After much anxiety, cold sweat and sleepless nights, the day of departure arrives.
All my stuff is packed into my Ortlieb Panniers (thanks to www.probiking.com again for the sponsoring) and attached into a single big, massive, plastic-wrapped bundle I can barely lift.
I skip the 1954 version of Around the world in 80 days in the video selection (that’s professionalism for you)…
Instead I watch a documentary about two guys who want to direct. in order to do so, they decide to help a Rock Band break through so they can shoot a movie about them. About as straightforward and crazy an approach as setting out on a 3800 miles bicycle trip across the US in order to make music. In the end the band turns out not to be too shabby (they are called the Who) and everything’s grand except one of the guys gets strung out on drugs, goes crazy and dies and the other never actually gets to take part in the movie that is eventually made (something called Tommy)
The other documentary I watch is called “Merchants of doubt”. A scary thing to watch, though it explains a lot. For my thoughts and opinions on this and other documentaries, go to the “Private Note” Section, TPN 3.
In Philadelphia, secondary examination from customs, a couple of hours of waiting, the complete examination of all of my luggage (remember the carefully bundled Panniers?) and an hour-long interview.
Have to tell the lady repeatedly that I am not a homeless person (despite the tent) and that I am not planning anything dodgy (despite the beard).

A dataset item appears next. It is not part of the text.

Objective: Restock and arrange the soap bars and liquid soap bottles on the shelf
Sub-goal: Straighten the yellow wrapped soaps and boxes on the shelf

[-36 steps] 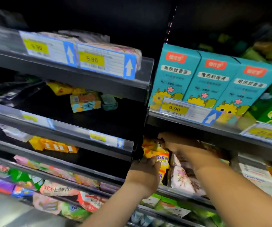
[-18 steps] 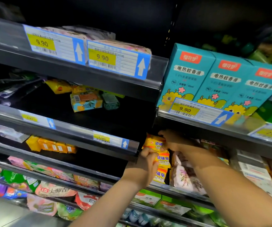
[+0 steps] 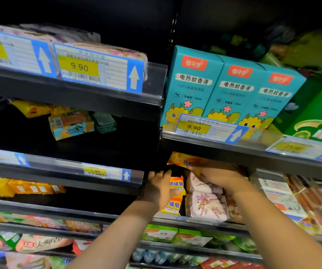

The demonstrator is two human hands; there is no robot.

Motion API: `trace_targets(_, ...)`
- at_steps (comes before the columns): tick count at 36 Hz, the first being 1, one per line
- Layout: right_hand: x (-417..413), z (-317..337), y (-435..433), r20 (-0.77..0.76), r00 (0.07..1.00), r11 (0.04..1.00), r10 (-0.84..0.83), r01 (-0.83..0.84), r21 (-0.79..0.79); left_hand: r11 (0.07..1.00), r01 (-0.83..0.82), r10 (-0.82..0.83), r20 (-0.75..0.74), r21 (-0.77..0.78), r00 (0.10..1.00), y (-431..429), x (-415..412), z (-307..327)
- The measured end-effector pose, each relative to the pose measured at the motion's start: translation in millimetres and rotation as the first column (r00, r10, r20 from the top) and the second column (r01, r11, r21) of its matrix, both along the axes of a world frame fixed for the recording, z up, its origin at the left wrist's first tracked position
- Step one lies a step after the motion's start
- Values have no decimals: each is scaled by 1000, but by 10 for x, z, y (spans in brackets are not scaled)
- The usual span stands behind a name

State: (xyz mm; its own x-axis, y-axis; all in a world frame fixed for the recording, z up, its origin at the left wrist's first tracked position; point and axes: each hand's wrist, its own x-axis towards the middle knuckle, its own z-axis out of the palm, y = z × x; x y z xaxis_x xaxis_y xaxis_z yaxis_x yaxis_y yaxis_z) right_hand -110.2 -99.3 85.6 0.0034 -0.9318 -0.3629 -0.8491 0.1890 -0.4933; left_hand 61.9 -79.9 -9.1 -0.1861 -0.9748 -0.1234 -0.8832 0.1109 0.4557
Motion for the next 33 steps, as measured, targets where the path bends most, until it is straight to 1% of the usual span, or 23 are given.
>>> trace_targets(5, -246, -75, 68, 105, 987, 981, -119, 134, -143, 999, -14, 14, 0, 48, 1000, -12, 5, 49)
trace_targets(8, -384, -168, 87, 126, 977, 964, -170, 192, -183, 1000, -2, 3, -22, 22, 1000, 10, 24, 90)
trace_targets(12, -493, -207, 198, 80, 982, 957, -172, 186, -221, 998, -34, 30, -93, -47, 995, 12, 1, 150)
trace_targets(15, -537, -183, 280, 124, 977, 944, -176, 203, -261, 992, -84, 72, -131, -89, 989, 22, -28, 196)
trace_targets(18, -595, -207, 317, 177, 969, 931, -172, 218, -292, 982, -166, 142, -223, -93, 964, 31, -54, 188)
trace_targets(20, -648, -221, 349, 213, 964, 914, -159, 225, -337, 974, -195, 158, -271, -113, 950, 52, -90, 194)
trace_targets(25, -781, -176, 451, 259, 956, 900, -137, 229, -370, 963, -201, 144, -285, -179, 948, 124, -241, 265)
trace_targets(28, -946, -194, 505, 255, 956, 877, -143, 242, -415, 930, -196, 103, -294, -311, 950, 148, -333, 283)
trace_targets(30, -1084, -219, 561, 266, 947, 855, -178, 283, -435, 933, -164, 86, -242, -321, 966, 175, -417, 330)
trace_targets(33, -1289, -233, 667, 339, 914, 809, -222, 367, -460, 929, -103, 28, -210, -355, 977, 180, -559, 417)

Feeling like I’m back where I left off, with America tossing me about and senseless, I spend a rather terrible night/morning in a shitty Brooklyn Youth Hostel.

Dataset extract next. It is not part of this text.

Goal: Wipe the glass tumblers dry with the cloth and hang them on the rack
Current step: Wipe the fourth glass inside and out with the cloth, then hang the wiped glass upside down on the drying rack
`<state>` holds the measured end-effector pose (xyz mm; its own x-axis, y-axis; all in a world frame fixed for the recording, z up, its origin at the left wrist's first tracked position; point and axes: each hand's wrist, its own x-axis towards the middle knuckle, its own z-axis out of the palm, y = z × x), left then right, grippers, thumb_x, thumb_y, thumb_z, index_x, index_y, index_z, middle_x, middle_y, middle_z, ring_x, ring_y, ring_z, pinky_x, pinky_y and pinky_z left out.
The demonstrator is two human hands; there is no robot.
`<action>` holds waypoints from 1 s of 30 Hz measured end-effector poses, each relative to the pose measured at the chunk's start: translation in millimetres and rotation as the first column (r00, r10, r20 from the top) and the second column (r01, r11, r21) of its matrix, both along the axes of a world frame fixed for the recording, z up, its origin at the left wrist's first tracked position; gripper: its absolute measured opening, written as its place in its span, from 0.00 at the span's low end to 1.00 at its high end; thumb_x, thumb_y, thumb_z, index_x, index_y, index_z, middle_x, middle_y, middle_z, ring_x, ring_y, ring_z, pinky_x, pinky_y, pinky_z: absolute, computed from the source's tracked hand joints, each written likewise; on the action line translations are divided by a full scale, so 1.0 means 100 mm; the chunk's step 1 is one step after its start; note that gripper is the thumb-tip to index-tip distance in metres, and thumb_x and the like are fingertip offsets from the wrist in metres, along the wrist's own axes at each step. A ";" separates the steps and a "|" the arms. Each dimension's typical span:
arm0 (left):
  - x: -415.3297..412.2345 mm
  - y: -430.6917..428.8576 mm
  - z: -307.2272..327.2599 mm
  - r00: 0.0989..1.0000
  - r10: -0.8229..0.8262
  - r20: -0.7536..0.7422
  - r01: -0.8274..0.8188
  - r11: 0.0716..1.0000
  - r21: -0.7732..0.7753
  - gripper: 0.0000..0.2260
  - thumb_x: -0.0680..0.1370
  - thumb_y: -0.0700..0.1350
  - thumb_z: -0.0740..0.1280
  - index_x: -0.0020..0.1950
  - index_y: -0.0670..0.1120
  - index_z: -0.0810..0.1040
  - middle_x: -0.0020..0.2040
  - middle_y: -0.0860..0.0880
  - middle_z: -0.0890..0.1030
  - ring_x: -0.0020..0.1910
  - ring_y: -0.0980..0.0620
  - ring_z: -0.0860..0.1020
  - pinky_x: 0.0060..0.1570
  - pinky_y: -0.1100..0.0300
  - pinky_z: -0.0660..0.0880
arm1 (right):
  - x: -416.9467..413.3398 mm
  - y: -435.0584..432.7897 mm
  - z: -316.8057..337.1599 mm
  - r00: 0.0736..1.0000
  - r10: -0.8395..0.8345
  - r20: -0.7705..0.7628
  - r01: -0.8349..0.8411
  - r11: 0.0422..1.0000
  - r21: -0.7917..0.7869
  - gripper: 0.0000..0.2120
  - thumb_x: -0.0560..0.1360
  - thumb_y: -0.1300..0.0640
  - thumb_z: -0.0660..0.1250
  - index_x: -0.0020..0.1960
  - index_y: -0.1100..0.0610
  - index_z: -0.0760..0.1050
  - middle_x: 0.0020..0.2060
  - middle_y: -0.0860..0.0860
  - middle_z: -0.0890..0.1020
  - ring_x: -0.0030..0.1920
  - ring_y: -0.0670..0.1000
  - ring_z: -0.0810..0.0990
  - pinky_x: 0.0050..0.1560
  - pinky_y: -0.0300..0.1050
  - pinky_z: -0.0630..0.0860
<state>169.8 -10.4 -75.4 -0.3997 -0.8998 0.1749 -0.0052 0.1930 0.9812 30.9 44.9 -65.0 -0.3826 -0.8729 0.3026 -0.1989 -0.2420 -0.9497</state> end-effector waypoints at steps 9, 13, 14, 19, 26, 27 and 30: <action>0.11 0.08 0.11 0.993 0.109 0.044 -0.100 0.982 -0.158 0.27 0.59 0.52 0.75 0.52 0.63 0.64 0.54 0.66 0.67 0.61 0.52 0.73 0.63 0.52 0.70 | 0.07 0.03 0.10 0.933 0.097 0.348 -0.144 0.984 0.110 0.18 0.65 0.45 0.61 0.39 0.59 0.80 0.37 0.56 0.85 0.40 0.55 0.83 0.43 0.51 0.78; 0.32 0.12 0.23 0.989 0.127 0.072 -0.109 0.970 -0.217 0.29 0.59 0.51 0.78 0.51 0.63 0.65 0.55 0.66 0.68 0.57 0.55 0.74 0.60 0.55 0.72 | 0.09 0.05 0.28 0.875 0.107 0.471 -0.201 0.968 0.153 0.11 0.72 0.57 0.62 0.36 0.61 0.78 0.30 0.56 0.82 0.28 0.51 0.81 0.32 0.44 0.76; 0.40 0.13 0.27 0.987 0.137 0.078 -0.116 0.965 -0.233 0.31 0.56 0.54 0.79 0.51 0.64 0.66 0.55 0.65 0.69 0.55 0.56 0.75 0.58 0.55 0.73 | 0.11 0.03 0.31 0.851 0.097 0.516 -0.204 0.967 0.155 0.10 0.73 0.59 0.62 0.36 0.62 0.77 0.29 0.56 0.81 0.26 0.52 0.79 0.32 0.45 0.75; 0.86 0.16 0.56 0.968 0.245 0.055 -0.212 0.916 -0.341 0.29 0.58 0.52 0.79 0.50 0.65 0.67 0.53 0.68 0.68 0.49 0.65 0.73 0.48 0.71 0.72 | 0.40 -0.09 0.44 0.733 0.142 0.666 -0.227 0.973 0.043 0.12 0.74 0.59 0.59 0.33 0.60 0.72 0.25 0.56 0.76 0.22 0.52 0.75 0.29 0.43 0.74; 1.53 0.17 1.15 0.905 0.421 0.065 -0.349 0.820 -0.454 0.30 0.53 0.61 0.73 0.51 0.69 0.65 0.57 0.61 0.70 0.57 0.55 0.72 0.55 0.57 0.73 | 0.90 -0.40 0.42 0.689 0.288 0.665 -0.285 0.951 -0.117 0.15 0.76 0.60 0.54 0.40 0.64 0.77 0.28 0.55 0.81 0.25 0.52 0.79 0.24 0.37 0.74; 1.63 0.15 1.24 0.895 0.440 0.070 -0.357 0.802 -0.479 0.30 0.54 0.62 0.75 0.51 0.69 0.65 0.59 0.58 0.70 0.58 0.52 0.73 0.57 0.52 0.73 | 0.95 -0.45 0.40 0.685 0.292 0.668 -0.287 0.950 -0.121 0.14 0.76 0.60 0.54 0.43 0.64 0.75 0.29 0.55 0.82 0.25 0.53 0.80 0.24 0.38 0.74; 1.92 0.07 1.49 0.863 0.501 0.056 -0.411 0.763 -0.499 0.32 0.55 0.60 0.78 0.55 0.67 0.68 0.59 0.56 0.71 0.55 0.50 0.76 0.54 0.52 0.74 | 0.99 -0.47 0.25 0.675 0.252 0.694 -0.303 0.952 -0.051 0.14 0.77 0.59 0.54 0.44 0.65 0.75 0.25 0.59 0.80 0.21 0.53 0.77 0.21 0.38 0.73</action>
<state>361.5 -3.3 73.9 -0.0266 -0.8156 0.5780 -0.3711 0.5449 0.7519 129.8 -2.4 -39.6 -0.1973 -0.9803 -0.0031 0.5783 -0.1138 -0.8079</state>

But then it turns out that the person I contacted on Warmshowers (Couchsurfing for cyclists) is an incredible person, a very friendly human being, a composer, who puts me up in his 8th floor Manhattan apartment for seven days.
Morning runs along the car-free Park Avenue and Central Park, relaxed shopping expeditions to purchase the last of my items and general carelessness almost make the cynic in me lose sight of the artificiality of it all.

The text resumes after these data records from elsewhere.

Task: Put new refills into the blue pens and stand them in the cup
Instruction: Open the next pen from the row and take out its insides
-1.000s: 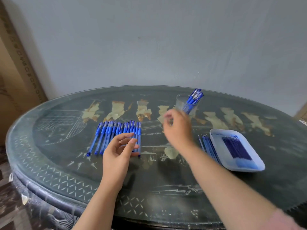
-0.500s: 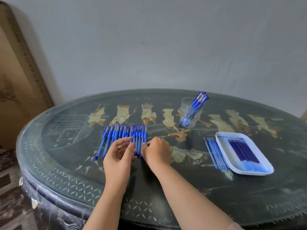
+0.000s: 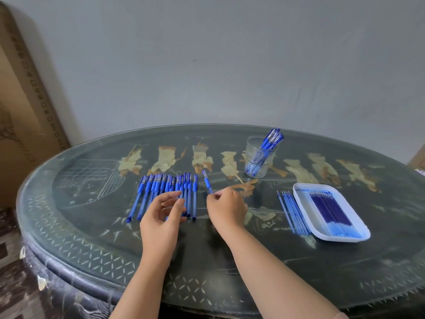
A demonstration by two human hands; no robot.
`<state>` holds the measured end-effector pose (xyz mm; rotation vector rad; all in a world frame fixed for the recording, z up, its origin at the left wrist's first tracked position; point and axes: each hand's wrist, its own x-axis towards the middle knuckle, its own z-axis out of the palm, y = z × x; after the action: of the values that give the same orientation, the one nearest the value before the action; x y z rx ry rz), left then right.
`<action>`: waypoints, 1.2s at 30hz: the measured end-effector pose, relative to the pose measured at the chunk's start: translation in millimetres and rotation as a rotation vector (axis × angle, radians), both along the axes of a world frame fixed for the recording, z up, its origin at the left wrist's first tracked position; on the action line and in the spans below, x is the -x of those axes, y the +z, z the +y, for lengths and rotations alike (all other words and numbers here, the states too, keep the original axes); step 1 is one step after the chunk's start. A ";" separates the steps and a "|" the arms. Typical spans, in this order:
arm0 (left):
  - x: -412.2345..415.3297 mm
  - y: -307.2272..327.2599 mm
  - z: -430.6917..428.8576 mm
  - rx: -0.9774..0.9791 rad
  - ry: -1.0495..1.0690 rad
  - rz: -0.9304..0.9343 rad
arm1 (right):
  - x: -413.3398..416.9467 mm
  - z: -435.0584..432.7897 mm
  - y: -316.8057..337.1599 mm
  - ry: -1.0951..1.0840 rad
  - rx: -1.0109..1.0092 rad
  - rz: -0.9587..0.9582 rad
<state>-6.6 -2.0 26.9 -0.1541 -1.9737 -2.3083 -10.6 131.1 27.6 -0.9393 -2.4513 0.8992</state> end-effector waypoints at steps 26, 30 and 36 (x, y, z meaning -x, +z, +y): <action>-24.2 -8.3 18.6 0.626 -0.267 0.563 | -109.0 64.2 -36.9 0.343 -0.578 0.379; -25.0 -7.8 18.8 0.643 -0.334 0.597 | -111.4 64.1 -33.5 0.366 -0.596 0.350; -25.7 -8.3 19.8 0.660 -0.345 0.627 | -111.0 64.7 -33.4 0.420 -0.592 0.405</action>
<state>19.0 17.7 18.6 -1.1730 -2.3374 -1.3547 100.4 195.8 -5.8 -0.0317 -2.3580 0.3710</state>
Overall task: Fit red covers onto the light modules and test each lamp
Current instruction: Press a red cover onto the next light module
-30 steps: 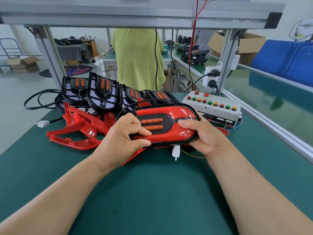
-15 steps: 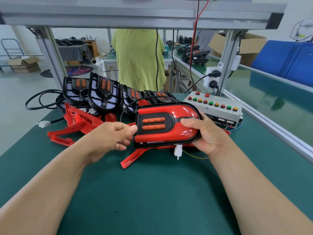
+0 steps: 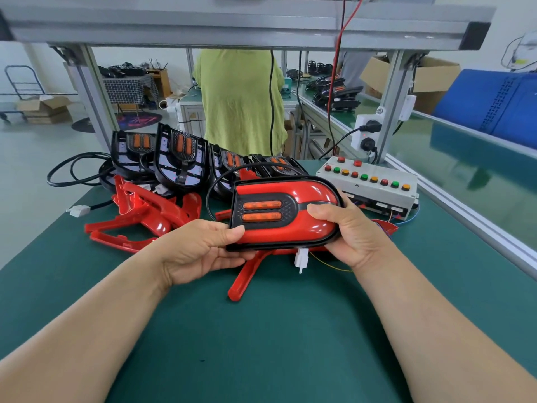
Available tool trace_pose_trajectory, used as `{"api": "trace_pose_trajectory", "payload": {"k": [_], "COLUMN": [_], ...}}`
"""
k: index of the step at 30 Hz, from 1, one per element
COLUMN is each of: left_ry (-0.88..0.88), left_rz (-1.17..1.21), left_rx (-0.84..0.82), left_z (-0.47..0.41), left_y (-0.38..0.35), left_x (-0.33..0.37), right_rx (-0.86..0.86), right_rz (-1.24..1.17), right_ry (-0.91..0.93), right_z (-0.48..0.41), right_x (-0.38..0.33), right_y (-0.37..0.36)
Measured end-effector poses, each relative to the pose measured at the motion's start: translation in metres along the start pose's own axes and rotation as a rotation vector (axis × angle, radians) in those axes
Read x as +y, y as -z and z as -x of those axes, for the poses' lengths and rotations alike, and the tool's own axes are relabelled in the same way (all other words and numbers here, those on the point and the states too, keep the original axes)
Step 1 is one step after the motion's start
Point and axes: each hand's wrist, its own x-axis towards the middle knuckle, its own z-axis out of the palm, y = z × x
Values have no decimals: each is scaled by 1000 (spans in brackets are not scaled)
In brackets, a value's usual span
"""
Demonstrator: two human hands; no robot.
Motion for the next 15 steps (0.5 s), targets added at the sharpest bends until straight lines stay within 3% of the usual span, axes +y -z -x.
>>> {"api": "trace_pose_trajectory", "payload": {"k": [15], "left_ry": [-95], "left_rz": [-94], "left_rx": [134], "left_z": [1], "left_y": [-11], "left_x": [2], "right_rx": [1], "right_rz": [-2], "right_ry": [6], "right_z": [1], "right_x": [-4], "right_y": [2]}}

On the menu: Central Park, Times Square, Empire State Building and Central station, but also more personal: Chelsea Hotel, Dakota Building and Highline.
Unfortunately Rob (Fraboni) had an accident, so we won’t be rerecording the cover version of “Like a Rolling Stone“…
But I’m not sure I can better this version recorded at AnrdomiDen Studio, Passadena anyway, and Rob is well, so that’s the most important…
And with a SOFAR concert to top it all off, I can’t complain, that’s as good a start as I could hope for.